Westchester Brain Tumor Program Now Offers Molecular Testing To Identify Best Treatment Options for Brain Cancer PatientsJanuary 18th, 2013 | Posted by in News
Patients being treated for complex brain tumors at the Westchester Brain Tumor Program now have the potentially life-extending option of cutting-edge testing that profiles individual tumors at the molecular level.
The molecular profiling identifies biomarkers specific to an individual patient’s tumor—including a tumor’s unique signature for DNA, cell surface receptors, and proteins—and pinpoints the best treatment options.
“By comparing a patient’s tumor’s information with data from published clinical studies by thousands of the world’s leading cancer researchers, molecular testing can help identify potentially effective drugs or drug combinations and, just as important, eliminate ineffective treatments for cancer patients,” says John Abrahams, M.D., a neurosurgeon with Brain & Spine Surgeons of New York and founder and director of the Westchester Brain Tumor Program. “This is a major step forward in our efforts to develop personalized cancer therapy based on the unique biomarkers found within a patient’s tumor.”
Biomarkers compared against clinical literature
Dr. Abrahams cites an example of a patient he was treating last year with a standard cancer-fighting drug called Avastin®. By using the molecular profiling offered by a company called Caris Life Sciences, Dr. Abrahams was able to submit data about his patient’s specific tumor to an extensive clinical literature review that matched potential drug therapies to the patient’s specific biomarker information. As a result, another drug, Irinotecan, was identified and added to the patient’s therapy. According to Dr. Abrahams, “the new drug combination could help extend the patient’s life by three to six months.”
Dr. Abrahams recommends molecular profiling testing for patients with recurrent, complex brain tumors, especially those suffering from glioblastoma multiforme, the most common and most aggressive malignant primary brain tumor in humans.
Many biomarker therapies are approved by insurance companies. For further information, the public is invited to call Dr. Abrahams or Jan Strack, R.N., program coordinator, at 948-3008, or visit www.wbtp.org.

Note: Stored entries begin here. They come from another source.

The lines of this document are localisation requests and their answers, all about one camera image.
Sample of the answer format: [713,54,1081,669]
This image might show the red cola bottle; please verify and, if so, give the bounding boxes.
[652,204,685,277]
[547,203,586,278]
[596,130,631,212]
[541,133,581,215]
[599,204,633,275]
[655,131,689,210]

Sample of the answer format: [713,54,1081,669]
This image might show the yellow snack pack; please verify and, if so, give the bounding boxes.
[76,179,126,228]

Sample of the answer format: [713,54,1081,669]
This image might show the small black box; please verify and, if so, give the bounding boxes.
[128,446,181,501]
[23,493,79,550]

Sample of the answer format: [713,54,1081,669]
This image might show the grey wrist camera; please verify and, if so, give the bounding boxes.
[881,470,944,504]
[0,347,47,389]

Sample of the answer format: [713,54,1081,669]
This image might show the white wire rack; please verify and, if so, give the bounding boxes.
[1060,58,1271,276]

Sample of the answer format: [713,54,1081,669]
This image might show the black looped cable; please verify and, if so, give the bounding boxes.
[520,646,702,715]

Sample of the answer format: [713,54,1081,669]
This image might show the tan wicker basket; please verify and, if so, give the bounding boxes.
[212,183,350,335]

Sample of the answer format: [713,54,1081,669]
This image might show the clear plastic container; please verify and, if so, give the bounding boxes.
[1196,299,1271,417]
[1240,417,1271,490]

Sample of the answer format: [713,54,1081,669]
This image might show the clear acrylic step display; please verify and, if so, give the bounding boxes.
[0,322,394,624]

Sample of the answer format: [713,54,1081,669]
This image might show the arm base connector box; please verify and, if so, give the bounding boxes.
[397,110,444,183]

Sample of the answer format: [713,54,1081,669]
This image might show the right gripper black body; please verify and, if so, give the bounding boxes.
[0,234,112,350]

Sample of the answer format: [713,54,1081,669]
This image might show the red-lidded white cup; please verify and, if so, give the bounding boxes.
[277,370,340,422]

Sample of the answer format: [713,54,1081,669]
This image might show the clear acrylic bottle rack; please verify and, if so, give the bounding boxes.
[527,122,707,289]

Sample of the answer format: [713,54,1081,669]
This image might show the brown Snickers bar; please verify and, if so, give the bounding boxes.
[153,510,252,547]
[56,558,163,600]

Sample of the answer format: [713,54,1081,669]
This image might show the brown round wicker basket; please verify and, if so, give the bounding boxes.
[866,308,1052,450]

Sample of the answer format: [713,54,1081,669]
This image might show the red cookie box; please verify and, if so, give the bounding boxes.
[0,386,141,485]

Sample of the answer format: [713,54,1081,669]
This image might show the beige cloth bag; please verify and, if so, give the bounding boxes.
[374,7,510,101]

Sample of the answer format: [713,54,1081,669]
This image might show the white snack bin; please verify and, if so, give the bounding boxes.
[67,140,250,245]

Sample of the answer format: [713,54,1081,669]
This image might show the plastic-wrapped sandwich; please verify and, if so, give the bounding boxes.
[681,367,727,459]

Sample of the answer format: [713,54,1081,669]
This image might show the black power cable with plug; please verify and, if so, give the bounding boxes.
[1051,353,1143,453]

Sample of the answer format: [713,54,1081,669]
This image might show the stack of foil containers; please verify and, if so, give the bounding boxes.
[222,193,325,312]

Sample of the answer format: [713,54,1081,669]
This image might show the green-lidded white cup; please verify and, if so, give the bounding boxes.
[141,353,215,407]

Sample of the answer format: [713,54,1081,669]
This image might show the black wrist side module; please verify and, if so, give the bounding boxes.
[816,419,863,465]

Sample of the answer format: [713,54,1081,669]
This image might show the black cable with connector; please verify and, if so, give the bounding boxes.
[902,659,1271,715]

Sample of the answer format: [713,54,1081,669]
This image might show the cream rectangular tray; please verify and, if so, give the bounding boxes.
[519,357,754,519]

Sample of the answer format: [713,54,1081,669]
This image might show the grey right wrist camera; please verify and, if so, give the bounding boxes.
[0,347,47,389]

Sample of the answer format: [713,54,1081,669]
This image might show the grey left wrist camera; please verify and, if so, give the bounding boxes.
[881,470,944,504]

About the Westchester Brain Tumor Program
The Westchester Brain Tumor Program is a collaboration between four outstanding entities in cancer care, the Westchester Neuroscience Foundation, the Cancer Center at Northern Westchester Hospital, the Maria Fareri Children’sHospital, and Brain & Spine Surgeons of New York. It encompasses leading professionals in the areas of neurosurgery, neuro-oncology, and radiation oncology, combining their expertise to devise an individual treatment program for each patient. Working together, these partners can offer the best brain tumor care possible. For more information, the public is invited to visit www.wbtp.org or call 914-948-3008.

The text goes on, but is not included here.